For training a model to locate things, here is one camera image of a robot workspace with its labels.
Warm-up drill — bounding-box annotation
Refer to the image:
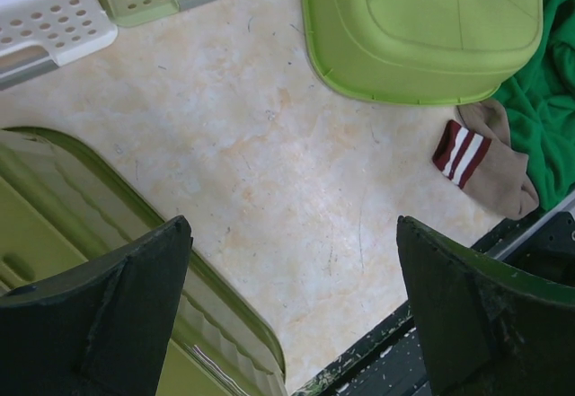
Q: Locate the beige striped sock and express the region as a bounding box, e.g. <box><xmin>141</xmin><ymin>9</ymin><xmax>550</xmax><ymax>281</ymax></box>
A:
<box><xmin>432</xmin><ymin>99</ymin><xmax>539</xmax><ymax>220</ymax></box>

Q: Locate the aluminium base extrusion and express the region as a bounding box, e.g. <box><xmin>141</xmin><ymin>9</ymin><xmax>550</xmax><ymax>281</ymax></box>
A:
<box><xmin>485</xmin><ymin>194</ymin><xmax>574</xmax><ymax>260</ymax></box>

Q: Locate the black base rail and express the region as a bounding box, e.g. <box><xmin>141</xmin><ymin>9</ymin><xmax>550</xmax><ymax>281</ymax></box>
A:
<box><xmin>303</xmin><ymin>212</ymin><xmax>574</xmax><ymax>395</ymax></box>

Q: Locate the green plastic tub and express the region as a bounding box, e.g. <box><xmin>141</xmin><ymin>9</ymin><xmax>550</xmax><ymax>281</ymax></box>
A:
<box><xmin>1</xmin><ymin>128</ymin><xmax>287</xmax><ymax>395</ymax></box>

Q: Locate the green tub lid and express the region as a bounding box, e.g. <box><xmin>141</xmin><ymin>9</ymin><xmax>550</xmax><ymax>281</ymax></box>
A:
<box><xmin>301</xmin><ymin>0</ymin><xmax>543</xmax><ymax>106</ymax></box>

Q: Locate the white basket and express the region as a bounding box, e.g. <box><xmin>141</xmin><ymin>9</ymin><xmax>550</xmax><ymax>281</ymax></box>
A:
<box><xmin>1</xmin><ymin>0</ymin><xmax>118</xmax><ymax>90</ymax></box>

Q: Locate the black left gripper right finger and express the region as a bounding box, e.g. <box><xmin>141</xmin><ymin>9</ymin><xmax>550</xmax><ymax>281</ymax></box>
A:
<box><xmin>396</xmin><ymin>215</ymin><xmax>574</xmax><ymax>395</ymax></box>

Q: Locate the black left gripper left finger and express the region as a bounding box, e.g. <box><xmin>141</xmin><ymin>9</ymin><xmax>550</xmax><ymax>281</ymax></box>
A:
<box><xmin>1</xmin><ymin>216</ymin><xmax>192</xmax><ymax>395</ymax></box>

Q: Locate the green cloth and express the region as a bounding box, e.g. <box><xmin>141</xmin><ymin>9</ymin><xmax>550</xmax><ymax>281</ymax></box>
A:
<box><xmin>495</xmin><ymin>0</ymin><xmax>574</xmax><ymax>211</ymax></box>

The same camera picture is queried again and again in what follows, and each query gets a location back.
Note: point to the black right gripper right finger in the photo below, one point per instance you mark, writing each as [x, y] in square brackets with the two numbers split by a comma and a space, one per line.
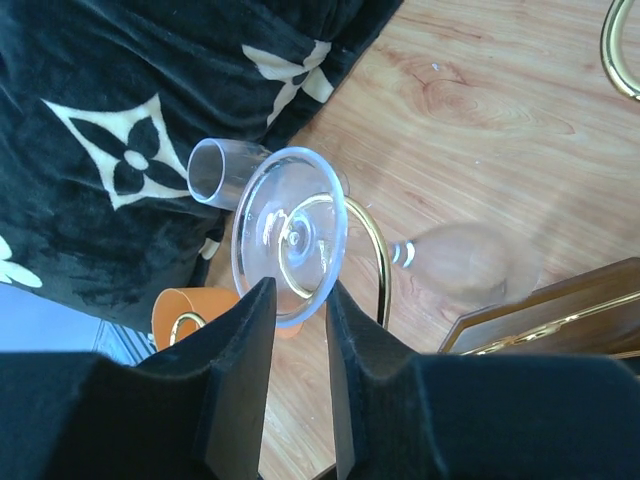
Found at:
[400, 414]

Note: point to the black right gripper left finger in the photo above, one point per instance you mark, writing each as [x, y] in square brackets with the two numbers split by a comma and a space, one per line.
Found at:
[192, 411]

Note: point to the orange wine glass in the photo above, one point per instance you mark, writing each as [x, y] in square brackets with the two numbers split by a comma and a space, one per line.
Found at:
[179, 312]

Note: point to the clear wine glass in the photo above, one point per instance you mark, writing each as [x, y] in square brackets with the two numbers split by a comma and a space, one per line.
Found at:
[296, 224]
[246, 178]

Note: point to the gold wine glass rack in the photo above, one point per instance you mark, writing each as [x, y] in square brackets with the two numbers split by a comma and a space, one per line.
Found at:
[503, 111]

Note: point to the black floral blanket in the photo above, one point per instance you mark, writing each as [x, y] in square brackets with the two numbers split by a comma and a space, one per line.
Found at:
[102, 103]

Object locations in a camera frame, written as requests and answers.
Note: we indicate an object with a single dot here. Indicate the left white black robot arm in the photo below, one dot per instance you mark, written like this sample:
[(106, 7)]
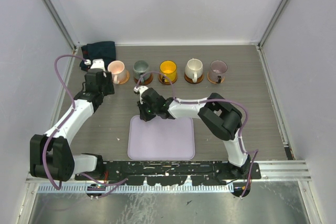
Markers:
[(52, 149)]

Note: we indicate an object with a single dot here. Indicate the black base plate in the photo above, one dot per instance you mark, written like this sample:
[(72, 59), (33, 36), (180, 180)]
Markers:
[(176, 173)]

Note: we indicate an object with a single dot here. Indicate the purple glass mug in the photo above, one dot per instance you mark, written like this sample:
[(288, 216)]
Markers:
[(217, 68)]

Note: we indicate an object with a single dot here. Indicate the dark blue folded cloth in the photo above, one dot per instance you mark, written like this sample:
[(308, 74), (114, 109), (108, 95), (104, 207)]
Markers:
[(104, 50)]

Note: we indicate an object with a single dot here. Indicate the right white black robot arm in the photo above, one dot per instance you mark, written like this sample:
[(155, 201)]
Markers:
[(220, 116)]

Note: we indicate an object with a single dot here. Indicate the grey ceramic mug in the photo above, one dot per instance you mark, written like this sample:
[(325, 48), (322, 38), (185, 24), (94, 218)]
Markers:
[(140, 69)]

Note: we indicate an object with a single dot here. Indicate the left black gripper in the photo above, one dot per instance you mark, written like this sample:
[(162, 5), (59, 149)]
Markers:
[(107, 81)]

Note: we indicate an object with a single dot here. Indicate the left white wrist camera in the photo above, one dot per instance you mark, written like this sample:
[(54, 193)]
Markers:
[(95, 64)]

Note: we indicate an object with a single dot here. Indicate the woven rattan coaster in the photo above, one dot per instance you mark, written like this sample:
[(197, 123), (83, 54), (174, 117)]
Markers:
[(121, 78), (221, 80)]

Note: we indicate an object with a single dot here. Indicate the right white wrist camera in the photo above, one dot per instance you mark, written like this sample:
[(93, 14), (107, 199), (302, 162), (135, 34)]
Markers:
[(140, 90)]

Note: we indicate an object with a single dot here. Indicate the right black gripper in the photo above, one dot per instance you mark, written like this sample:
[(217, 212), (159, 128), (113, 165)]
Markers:
[(144, 115)]

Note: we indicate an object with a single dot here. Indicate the white ceramic mug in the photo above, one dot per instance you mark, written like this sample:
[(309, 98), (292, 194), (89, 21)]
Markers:
[(194, 70)]

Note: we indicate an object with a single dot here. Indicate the aluminium front rail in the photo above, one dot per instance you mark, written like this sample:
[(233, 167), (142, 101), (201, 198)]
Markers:
[(276, 170)]

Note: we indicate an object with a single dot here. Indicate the brown wooden coaster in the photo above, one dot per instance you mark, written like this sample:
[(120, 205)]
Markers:
[(149, 79), (189, 80), (166, 81)]

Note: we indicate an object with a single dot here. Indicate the lilac plastic tray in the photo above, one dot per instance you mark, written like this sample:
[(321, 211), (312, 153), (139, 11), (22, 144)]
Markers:
[(161, 140)]

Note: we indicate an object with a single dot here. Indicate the yellow glass mug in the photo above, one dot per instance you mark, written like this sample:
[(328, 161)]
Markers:
[(168, 68)]

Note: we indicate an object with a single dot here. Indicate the pink ceramic mug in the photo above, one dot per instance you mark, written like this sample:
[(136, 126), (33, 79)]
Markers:
[(116, 67)]

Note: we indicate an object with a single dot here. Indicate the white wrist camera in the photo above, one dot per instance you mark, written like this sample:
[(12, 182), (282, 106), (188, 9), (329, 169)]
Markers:
[(95, 64), (140, 90)]

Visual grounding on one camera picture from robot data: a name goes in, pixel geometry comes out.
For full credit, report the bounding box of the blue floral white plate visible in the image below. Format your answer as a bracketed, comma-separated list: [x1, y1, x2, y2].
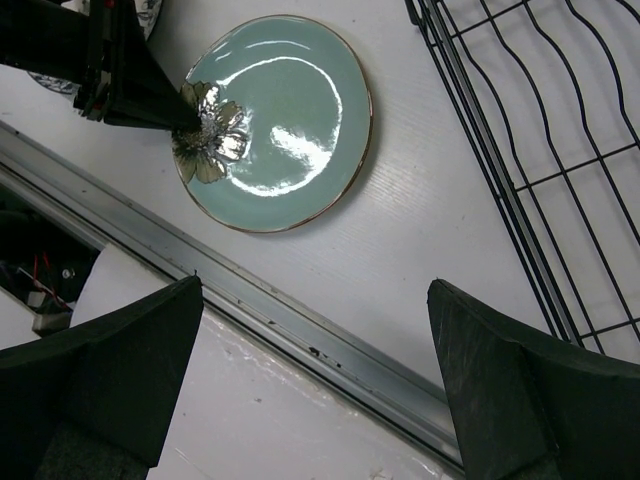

The task: Repeat the entries exactly and keep the pictures out of the copy.

Response below:
For training a model to locate things, here is one camera image of a robot workspace with its labels.
Warm-up drill — bounding-box annotation
Refer to the image:
Q: Locate the beige striped sock and express the region as a bounding box, e.g. <box><xmin>141</xmin><ymin>9</ymin><xmax>550</xmax><ymax>281</ymax></box>
A:
<box><xmin>432</xmin><ymin>99</ymin><xmax>539</xmax><ymax>220</ymax></box>

Q: Locate the aluminium base extrusion and express the region as a bounding box, e.g. <box><xmin>141</xmin><ymin>9</ymin><xmax>550</xmax><ymax>281</ymax></box>
A:
<box><xmin>485</xmin><ymin>194</ymin><xmax>574</xmax><ymax>260</ymax></box>

Q: Locate the black base rail and express the region as a bounding box, e.g. <box><xmin>141</xmin><ymin>9</ymin><xmax>550</xmax><ymax>281</ymax></box>
A:
<box><xmin>303</xmin><ymin>212</ymin><xmax>574</xmax><ymax>395</ymax></box>

Q: Locate the green plastic tub and express the region as a bounding box, e.g. <box><xmin>141</xmin><ymin>9</ymin><xmax>550</xmax><ymax>281</ymax></box>
A:
<box><xmin>1</xmin><ymin>128</ymin><xmax>287</xmax><ymax>395</ymax></box>

Q: Locate the green tub lid and express the region as a bounding box, e.g. <box><xmin>141</xmin><ymin>9</ymin><xmax>550</xmax><ymax>281</ymax></box>
A:
<box><xmin>301</xmin><ymin>0</ymin><xmax>543</xmax><ymax>106</ymax></box>

Q: Locate the white basket and express the region as a bounding box, e.g. <box><xmin>141</xmin><ymin>9</ymin><xmax>550</xmax><ymax>281</ymax></box>
A:
<box><xmin>1</xmin><ymin>0</ymin><xmax>118</xmax><ymax>90</ymax></box>

Q: Locate the black left gripper right finger and express the region as a bounding box, e.g. <box><xmin>141</xmin><ymin>9</ymin><xmax>550</xmax><ymax>281</ymax></box>
A:
<box><xmin>396</xmin><ymin>215</ymin><xmax>574</xmax><ymax>395</ymax></box>

Q: Locate the black left gripper left finger and express the region as a bounding box, e.g. <box><xmin>141</xmin><ymin>9</ymin><xmax>550</xmax><ymax>281</ymax></box>
A:
<box><xmin>1</xmin><ymin>216</ymin><xmax>192</xmax><ymax>395</ymax></box>

Q: Locate the green cloth and express the region as a bounding box, e.g. <box><xmin>141</xmin><ymin>9</ymin><xmax>550</xmax><ymax>281</ymax></box>
A:
<box><xmin>495</xmin><ymin>0</ymin><xmax>574</xmax><ymax>211</ymax></box>

The same camera picture is queried again and again in what follows, and each query gets a location back.
Note: point to the black right gripper right finger in the photo below, one point per instance you mark, writing each as [x, y] in square brackets with the two numbers split by a comma and a space, one per line.
Found at:
[400, 414]

Note: point to the black right gripper left finger in the photo above, one point per instance you mark, writing each as [x, y] in square brackets with the two numbers split by a comma and a space, one per line.
Found at:
[192, 411]

Note: point to the orange wine glass in the photo above, one point per instance you mark, writing each as [x, y] in square brackets with the two numbers split by a comma and a space, one per line.
Found at:
[179, 312]

Note: point to the clear wine glass in the photo above, one point per instance you mark, writing each as [x, y] in square brackets with the two numbers split by a comma and a space, one per line.
Found at:
[296, 224]
[246, 178]

Note: point to the gold wine glass rack in the photo above, one point per instance you mark, writing each as [x, y] in square brackets with the two numbers split by a comma and a space, one per line.
Found at:
[503, 111]

Note: point to the black floral blanket in the photo above, one point per instance you mark, writing each as [x, y] in square brackets with the two numbers split by a comma and a space, one per line.
Found at:
[102, 103]

Object locations in a camera frame, written as requests and answers.
Note: we indicate an object with a single dot here. Indicate the left white black robot arm in the photo below, one dot per instance you mark, written like this sample:
[(106, 7)]
Markers:
[(52, 149)]

Note: we indicate an object with a single dot here. Indicate the black base plate in the photo above, one dot per instance you mark, written like this sample:
[(72, 59), (33, 36), (180, 180)]
Markers:
[(176, 173)]

Note: we indicate an object with a single dot here. Indicate the purple glass mug in the photo above, one dot per instance you mark, written like this sample:
[(288, 216)]
Markers:
[(217, 68)]

Note: we indicate an object with a single dot here. Indicate the dark blue folded cloth in the photo above, one dot per instance you mark, written like this sample:
[(308, 74), (114, 109), (108, 95), (104, 207)]
Markers:
[(104, 50)]

Note: we indicate an object with a single dot here. Indicate the right white black robot arm in the photo above, one dot per instance you mark, written like this sample:
[(155, 201)]
Markers:
[(220, 116)]

Note: we indicate an object with a single dot here. Indicate the grey ceramic mug in the photo above, one dot per instance you mark, written like this sample:
[(325, 48), (322, 38), (185, 24), (94, 218)]
Markers:
[(140, 69)]

Note: we indicate an object with a single dot here. Indicate the left black gripper in the photo above, one dot per instance you mark, written like this sample:
[(162, 5), (59, 149)]
Markers:
[(107, 81)]

Note: we indicate an object with a single dot here. Indicate the left white wrist camera in the photo above, one dot per instance you mark, written like this sample:
[(54, 193)]
Markers:
[(95, 64)]

Note: we indicate an object with a single dot here. Indicate the woven rattan coaster in the photo above, one dot per instance you mark, written like this sample:
[(197, 123), (83, 54), (174, 117)]
Markers:
[(121, 78), (221, 80)]

Note: we indicate an object with a single dot here. Indicate the right white wrist camera in the photo above, one dot per instance you mark, written like this sample:
[(93, 14), (107, 199), (302, 162), (135, 34)]
Markers:
[(140, 90)]

Note: we indicate an object with a single dot here. Indicate the right black gripper in the photo above, one dot per instance you mark, written like this sample:
[(217, 212), (159, 128), (113, 165)]
Markers:
[(144, 115)]

Note: we indicate an object with a single dot here. Indicate the white ceramic mug in the photo above, one dot per instance you mark, written like this sample:
[(309, 98), (292, 194), (89, 21)]
Markers:
[(194, 70)]

Note: we indicate an object with a single dot here. Indicate the aluminium front rail in the photo above, one dot per instance you mark, written like this sample:
[(233, 167), (142, 101), (201, 198)]
Markers:
[(276, 170)]

Note: we indicate an object with a single dot here. Indicate the brown wooden coaster in the photo above, one dot per instance you mark, written like this sample:
[(120, 205)]
Markers:
[(149, 79), (189, 80), (166, 81)]

Note: we indicate an object with a single dot here. Indicate the lilac plastic tray in the photo above, one dot per instance you mark, written like this sample:
[(321, 211), (312, 153), (139, 11), (22, 144)]
Markers:
[(161, 140)]

Note: we indicate an object with a single dot here. Indicate the yellow glass mug in the photo above, one dot per instance you mark, written like this sample:
[(328, 161)]
Markers:
[(168, 68)]

Note: we indicate an object with a single dot here. Indicate the pink ceramic mug in the photo above, one dot per instance you mark, written like this sample:
[(136, 126), (33, 79)]
Markers:
[(116, 67)]

Note: we indicate an object with a single dot here. Indicate the white wrist camera in the photo above, one dot per instance you mark, written like this sample:
[(12, 182), (282, 106), (188, 9), (329, 169)]
Markers:
[(95, 64), (140, 90)]

Visual grounding on one camera picture from robot data: a name goes in, pixel geometry comes out.
For full credit, report the bounding box of the blue floral white plate visible in the image below. Format your answer as a bracketed, comma-separated list: [x1, y1, x2, y2].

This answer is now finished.